CorpASA# Nov 15 02:13:06 [IKEv1]: Removing peer from peer table failed, no match!

Nov 15 02:13:06 [IKEv1]: Error: Unable to remove PeerTblEntry

Nov 15 02:13:11 [IKEv1]: Removing peer from peer table failed, no match!

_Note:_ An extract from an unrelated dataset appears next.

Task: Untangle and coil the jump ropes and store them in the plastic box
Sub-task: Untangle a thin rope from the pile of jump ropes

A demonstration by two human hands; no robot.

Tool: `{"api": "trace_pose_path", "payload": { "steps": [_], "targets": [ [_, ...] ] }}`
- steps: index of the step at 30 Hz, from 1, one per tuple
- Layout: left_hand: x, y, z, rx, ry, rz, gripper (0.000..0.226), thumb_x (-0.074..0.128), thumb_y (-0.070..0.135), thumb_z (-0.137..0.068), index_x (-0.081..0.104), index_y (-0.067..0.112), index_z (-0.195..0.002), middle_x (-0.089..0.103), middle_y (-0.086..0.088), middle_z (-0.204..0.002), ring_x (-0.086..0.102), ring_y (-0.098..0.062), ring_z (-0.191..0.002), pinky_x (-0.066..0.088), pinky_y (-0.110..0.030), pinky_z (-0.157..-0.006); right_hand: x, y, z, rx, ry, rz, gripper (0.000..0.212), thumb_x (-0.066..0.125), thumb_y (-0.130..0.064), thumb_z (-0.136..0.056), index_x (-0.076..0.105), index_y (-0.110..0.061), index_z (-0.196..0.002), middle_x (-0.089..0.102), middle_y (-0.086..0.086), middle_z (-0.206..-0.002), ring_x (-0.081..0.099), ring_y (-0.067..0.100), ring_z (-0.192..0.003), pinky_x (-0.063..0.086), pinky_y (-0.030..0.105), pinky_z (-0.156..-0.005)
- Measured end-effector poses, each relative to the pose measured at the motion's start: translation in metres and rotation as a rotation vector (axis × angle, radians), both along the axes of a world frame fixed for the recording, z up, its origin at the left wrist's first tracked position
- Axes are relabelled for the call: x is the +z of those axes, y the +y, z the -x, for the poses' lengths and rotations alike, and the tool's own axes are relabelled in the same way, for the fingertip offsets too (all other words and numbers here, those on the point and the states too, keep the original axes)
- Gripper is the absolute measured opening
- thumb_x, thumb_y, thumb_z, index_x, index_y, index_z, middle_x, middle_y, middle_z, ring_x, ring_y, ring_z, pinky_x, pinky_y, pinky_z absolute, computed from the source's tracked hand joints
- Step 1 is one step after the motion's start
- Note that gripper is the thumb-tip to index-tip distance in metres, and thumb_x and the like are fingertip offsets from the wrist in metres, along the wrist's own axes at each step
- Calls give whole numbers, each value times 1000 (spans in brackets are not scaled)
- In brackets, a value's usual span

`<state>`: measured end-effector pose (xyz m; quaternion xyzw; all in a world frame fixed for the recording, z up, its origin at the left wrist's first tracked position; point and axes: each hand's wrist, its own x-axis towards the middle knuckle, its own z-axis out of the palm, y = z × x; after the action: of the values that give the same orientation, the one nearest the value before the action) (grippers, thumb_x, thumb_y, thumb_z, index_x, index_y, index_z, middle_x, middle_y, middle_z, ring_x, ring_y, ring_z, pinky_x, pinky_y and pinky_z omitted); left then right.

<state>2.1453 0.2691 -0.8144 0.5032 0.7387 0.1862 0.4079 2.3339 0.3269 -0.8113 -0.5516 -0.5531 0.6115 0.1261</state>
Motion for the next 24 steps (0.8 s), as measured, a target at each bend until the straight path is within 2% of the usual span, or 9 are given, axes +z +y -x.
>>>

Nov 15 02:13:11 [IKEv1]: Error: Unable to remove PeerTblEntry

Debug out put on router:

R2#ping 10.1.1.10 source 192.168.1.1

Type escape sequence to abort.

Sending 5, 100-byte ICMP Echos to 10.1.1.10, timeout is 2 seconds:

Packet sent with a source address of 192.168.1.1

Nov 15 02:21:01.067: %SYS-5-CONFIG_I: Configured from console by console

Nov 15 02:21:02.651: ISAKMP: received ke message (1/1)

Nov 15 02:21:02.655: ISAKMP (0:0): SA request profile is (NULL)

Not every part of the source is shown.